Records excerpted from a collection

== Segment start ==

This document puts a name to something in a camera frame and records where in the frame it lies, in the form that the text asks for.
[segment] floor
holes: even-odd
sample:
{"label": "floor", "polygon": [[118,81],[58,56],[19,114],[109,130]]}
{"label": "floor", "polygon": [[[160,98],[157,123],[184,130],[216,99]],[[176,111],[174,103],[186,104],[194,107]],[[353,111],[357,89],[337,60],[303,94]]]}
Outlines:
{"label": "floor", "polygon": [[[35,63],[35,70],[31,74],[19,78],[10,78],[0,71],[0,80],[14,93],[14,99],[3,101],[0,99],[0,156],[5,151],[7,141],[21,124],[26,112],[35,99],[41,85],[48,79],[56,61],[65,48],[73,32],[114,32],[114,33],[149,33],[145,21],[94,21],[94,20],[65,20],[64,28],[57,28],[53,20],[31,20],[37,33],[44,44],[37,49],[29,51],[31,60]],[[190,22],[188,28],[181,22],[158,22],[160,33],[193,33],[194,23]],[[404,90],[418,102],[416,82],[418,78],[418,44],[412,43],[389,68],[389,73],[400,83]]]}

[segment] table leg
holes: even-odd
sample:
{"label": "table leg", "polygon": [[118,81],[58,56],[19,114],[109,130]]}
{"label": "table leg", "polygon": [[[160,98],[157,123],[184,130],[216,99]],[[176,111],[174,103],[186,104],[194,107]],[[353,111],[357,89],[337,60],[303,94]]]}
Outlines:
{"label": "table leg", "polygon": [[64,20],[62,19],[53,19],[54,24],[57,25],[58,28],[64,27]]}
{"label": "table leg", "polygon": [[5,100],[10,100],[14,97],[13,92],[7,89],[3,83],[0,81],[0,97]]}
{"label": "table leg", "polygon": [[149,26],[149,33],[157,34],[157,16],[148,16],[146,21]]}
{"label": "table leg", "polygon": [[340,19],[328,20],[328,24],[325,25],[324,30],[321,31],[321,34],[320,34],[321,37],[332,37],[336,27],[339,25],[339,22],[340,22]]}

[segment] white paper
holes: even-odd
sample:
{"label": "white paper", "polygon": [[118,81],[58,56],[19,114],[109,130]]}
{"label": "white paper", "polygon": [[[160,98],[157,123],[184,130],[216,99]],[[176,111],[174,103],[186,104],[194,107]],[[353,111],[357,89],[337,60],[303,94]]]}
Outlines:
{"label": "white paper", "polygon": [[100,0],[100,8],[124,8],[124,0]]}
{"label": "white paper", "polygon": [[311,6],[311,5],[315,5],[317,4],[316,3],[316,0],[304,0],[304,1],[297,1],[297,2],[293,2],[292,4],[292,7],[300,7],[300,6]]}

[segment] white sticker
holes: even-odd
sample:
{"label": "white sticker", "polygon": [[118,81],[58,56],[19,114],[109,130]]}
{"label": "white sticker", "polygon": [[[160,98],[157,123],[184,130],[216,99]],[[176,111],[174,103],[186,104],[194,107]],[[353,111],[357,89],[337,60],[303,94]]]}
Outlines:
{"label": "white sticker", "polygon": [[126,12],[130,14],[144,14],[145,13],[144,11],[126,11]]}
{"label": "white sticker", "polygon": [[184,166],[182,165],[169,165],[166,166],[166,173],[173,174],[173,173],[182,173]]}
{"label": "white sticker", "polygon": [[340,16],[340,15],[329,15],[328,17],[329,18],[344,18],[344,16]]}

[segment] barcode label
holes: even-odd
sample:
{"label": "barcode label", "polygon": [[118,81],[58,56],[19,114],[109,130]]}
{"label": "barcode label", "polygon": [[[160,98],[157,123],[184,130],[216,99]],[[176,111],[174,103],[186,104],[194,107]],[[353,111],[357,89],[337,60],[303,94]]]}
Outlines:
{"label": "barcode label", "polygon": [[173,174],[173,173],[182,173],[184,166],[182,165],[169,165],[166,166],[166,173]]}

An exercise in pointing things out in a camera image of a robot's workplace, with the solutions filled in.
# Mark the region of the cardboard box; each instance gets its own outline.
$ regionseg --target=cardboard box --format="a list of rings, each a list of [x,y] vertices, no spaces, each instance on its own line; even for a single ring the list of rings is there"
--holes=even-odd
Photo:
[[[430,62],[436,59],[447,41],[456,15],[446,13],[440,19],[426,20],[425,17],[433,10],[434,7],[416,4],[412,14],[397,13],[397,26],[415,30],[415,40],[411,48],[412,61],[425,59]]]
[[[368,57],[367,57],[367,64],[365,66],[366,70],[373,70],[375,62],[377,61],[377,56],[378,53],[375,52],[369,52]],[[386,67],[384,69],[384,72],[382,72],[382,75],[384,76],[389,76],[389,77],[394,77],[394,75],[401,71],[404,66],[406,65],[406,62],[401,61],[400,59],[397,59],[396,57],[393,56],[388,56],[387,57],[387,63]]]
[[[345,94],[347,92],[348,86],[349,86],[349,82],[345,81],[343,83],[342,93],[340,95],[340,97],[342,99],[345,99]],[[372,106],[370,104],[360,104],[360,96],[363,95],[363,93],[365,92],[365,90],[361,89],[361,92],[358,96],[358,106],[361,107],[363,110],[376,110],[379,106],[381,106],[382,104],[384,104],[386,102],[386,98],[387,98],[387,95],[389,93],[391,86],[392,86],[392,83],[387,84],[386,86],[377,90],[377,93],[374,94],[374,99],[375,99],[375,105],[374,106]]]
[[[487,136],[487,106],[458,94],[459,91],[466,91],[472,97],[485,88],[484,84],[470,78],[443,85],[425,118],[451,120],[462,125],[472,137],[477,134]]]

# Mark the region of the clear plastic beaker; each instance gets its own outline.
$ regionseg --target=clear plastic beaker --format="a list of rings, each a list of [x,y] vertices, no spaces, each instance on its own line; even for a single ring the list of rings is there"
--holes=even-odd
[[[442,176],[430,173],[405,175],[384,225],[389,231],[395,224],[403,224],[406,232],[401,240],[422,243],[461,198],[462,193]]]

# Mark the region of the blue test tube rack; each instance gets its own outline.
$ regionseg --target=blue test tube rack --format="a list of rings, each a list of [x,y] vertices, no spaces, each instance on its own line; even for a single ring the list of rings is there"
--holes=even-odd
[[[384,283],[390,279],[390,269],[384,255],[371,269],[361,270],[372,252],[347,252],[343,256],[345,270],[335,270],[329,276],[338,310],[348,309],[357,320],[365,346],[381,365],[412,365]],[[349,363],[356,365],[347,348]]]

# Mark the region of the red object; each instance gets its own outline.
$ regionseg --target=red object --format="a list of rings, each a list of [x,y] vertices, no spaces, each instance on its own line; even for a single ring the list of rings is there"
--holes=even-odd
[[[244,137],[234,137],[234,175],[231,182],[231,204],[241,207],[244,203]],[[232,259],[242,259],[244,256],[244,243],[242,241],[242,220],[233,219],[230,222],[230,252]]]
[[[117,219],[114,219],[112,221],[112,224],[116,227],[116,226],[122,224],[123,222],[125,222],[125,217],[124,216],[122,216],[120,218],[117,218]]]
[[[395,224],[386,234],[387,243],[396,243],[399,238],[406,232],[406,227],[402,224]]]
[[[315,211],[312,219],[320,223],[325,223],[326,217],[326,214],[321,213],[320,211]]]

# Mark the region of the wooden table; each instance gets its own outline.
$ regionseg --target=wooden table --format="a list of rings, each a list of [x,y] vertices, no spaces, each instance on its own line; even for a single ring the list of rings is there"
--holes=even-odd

== Segment end ==

→ EXERCISE DIRECTIONS
Your reply must contain each entry, reproduced exactly.

→ TASK RESULT
This document puts a name to something in a camera frame and records where in the frame it lies, in the form that the text asks for.
[segment] floor
holes: even-odd
sample:
{"label": "floor", "polygon": [[118,81],[58,56],[19,114],[109,130]]}
{"label": "floor", "polygon": [[[160,98],[157,123],[184,130],[216,99]],[[176,111],[174,103],[186,104],[194,107]],[[353,111],[357,89],[337,60],[303,94]]]}
Outlines:
{"label": "floor", "polygon": [[[35,63],[35,70],[31,74],[19,78],[10,78],[0,71],[0,80],[14,93],[14,99],[3,101],[0,99],[0,156],[5,151],[7,141],[21,124],[26,112],[35,99],[41,85],[48,79],[56,61],[65,48],[73,32],[114,32],[114,33],[149,33],[145,21],[94,21],[94,20],[65,20],[64,28],[57,28],[53,20],[31,20],[37,33],[44,44],[37,49],[29,51],[31,60]],[[190,22],[188,28],[181,22],[158,22],[160,33],[193,33],[194,23]],[[404,90],[418,102],[416,82],[418,78],[418,44],[412,43],[389,68],[389,73],[400,83]]]}

[segment] table leg
holes: even-odd
sample:
{"label": "table leg", "polygon": [[118,81],[58,56],[19,114],[109,130]]}
{"label": "table leg", "polygon": [[[160,98],[157,123],[184,130],[216,99]],[[176,111],[174,103],[186,104],[194,107]],[[353,111],[357,89],[337,60],[303,94]]]}
Outlines:
{"label": "table leg", "polygon": [[64,20],[62,19],[53,19],[54,24],[57,25],[58,28],[64,27]]}
{"label": "table leg", "polygon": [[5,100],[10,100],[14,97],[13,92],[7,89],[3,83],[0,81],[0,97]]}
{"label": "table leg", "polygon": [[149,26],[149,33],[157,34],[157,16],[148,16],[146,21]]}
{"label": "table leg", "polygon": [[340,19],[328,20],[328,24],[325,25],[324,30],[321,31],[321,34],[320,34],[321,37],[332,37],[336,27],[339,25],[339,22],[340,22]]}

[segment] white paper
holes: even-odd
sample:
{"label": "white paper", "polygon": [[118,81],[58,56],[19,114],[109,130]]}
{"label": "white paper", "polygon": [[[160,98],[157,123],[184,130],[216,99]],[[176,111],[174,103],[186,104],[194,107]],[[353,111],[357,89],[337,60],[303,94]]]}
Outlines:
{"label": "white paper", "polygon": [[100,0],[100,8],[124,8],[124,0]]}
{"label": "white paper", "polygon": [[311,6],[311,5],[315,5],[317,4],[316,3],[316,0],[304,0],[304,1],[297,1],[297,2],[293,2],[292,4],[292,7],[300,7],[300,6]]}

[segment] white sticker
holes: even-odd
sample:
{"label": "white sticker", "polygon": [[118,81],[58,56],[19,114],[109,130]]}
{"label": "white sticker", "polygon": [[[160,98],[157,123],[184,130],[216,99]],[[176,111],[174,103],[186,104],[194,107]],[[353,111],[357,89],[337,60],[303,94]]]}
Outlines:
{"label": "white sticker", "polygon": [[126,12],[130,14],[144,14],[145,13],[144,11],[126,11]]}
{"label": "white sticker", "polygon": [[184,166],[182,165],[169,165],[166,166],[166,173],[173,174],[173,173],[182,173]]}
{"label": "white sticker", "polygon": [[340,16],[340,15],[329,15],[328,17],[329,18],[344,18],[344,16]]}

[segment] barcode label
holes: even-odd
sample:
{"label": "barcode label", "polygon": [[118,81],[58,56],[19,114],[109,130]]}
{"label": "barcode label", "polygon": [[[160,98],[157,123],[184,130],[216,99]],[[176,111],[174,103],[186,104],[194,107]],[[353,111],[357,89],[337,60],[303,94]]]}
Outlines:
{"label": "barcode label", "polygon": [[173,174],[173,173],[182,173],[184,166],[182,165],[169,165],[166,166],[166,173]]}

An exercise in pointing things out in a camera image of a robot's workplace, with the solutions filled in.
# Mark the region of the cardboard box; each instance gets its own outline.
$ regionseg --target=cardboard box --format="a list of rings, each a list of [x,y] vertices, no spaces, each instance on its own line; even for a single ring the list of rings is there"
--holes=even-odd
Photo:
[[[430,62],[436,59],[447,41],[456,15],[446,13],[440,19],[426,20],[425,17],[433,10],[434,7],[416,4],[412,14],[397,13],[397,26],[415,30],[415,40],[411,48],[412,61],[425,59]]]
[[[368,57],[367,57],[367,64],[365,66],[366,70],[373,70],[375,62],[377,61],[377,56],[378,53],[375,52],[369,52]],[[386,67],[384,69],[384,72],[382,72],[382,75],[384,76],[389,76],[389,77],[394,77],[394,75],[401,71],[404,66],[406,65],[406,62],[401,61],[400,59],[397,59],[396,57],[393,56],[388,56],[387,57],[387,63]]]
[[[345,94],[347,92],[348,86],[349,86],[349,82],[345,81],[343,83],[342,93],[340,95],[340,97],[342,99],[345,99]],[[372,106],[370,104],[360,104],[360,96],[363,95],[363,93],[365,92],[365,90],[361,89],[361,92],[358,96],[358,106],[361,107],[363,110],[376,110],[379,106],[381,106],[382,104],[384,104],[386,102],[386,98],[387,98],[387,95],[389,93],[391,86],[392,86],[392,83],[387,84],[386,86],[377,90],[377,93],[374,94],[374,99],[375,99],[375,105],[374,106]]]
[[[487,136],[487,106],[458,94],[459,91],[466,91],[472,97],[485,88],[484,84],[470,78],[443,85],[425,118],[451,120],[462,125],[472,137],[477,134]]]

# Mark the region of the clear plastic beaker; each instance gets its own outline.
$ regionseg --target=clear plastic beaker --format="a list of rings, each a list of [x,y] vertices, no spaces, each instance on its own line; even for a single ring the list of rings is there"
--holes=even-odd
[[[442,176],[430,173],[405,175],[384,225],[389,231],[395,224],[403,224],[406,232],[401,240],[422,243],[461,198],[462,193]]]

# Mark the region of the blue test tube rack; each instance gets its own outline.
$ regionseg --target=blue test tube rack --format="a list of rings, each a list of [x,y] vertices, no spaces, each instance on its own line; even for a single ring the list of rings is there"
--holes=even-odd
[[[384,283],[390,279],[390,269],[384,255],[371,269],[361,270],[372,252],[347,252],[343,256],[345,270],[335,270],[329,276],[338,310],[348,309],[357,320],[365,346],[381,365],[412,365]],[[349,363],[356,365],[347,348]]]

# Mark the region of the red object; each instance gets its own outline.
$ regionseg --target=red object --format="a list of rings, each a list of [x,y] vertices, no spaces, each instance on its own line; even for a single ring the list of rings is there"
--holes=even-odd
[[[244,137],[234,137],[234,175],[231,182],[231,204],[241,207],[244,203]],[[232,259],[242,259],[244,256],[244,243],[242,241],[242,220],[233,219],[230,222],[230,252]]]
[[[117,219],[114,219],[112,221],[112,224],[116,227],[116,226],[122,224],[123,222],[125,222],[125,217],[124,216],[122,216],[120,218],[117,218]]]
[[[395,224],[386,234],[387,243],[396,243],[399,238],[406,232],[406,227],[402,224]]]
[[[315,211],[312,219],[320,223],[325,223],[326,217],[326,214],[321,213],[320,211]]]

# Mark the region of the wooden table; each instance gets its own outline.
$ regionseg --target=wooden table --format="a list of rings, each a list of [x,y] vertices, no spaces, each instance on its own line; even for a single ring the list of rings is there"
--holes=even-odd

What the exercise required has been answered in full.